* [What you are asked to do] Each line of the data below that contains "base" must be copied.
──────── Input data ────────
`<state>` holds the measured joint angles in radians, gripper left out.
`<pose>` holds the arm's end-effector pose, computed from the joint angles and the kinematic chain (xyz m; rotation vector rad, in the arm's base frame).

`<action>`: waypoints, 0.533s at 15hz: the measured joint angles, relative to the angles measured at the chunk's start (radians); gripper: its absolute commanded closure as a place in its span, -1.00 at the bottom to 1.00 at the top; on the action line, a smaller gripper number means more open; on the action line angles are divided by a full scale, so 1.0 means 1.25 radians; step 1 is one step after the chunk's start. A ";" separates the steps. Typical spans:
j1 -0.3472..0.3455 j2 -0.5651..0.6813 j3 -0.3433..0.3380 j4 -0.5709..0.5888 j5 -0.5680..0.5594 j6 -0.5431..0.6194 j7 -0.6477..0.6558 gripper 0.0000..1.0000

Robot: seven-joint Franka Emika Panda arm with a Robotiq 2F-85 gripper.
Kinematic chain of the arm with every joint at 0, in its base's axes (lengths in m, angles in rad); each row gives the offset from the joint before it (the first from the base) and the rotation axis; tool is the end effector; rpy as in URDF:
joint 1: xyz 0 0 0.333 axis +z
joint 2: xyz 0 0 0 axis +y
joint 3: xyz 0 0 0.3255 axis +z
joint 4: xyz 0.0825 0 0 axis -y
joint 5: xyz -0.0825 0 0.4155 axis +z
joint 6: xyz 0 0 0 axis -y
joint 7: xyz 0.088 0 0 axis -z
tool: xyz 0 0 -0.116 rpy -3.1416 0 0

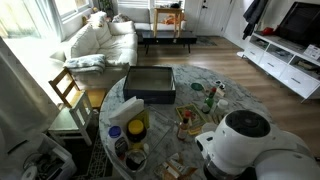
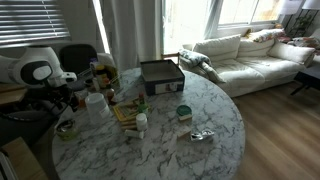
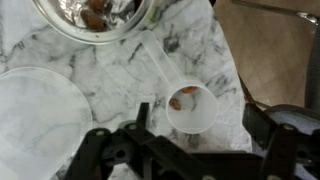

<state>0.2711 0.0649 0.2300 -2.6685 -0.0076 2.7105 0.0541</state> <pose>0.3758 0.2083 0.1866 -3.0556 -0.7052 0.0369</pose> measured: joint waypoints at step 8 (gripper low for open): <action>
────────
* [Task answer]
`<pose>` holds the arm's end-effector pose, computed from the joint angles and the kinematic chain (xyz m; rotation vector rad, in the arm's base frame).
Kinematic chain of the arm with every joint at 0, in its base's axes (lengths in m, angles in rad); each row gives the offset from the joint before it (the first from the base) and the rotation axis; tool is the end effector; rpy as in URDF:

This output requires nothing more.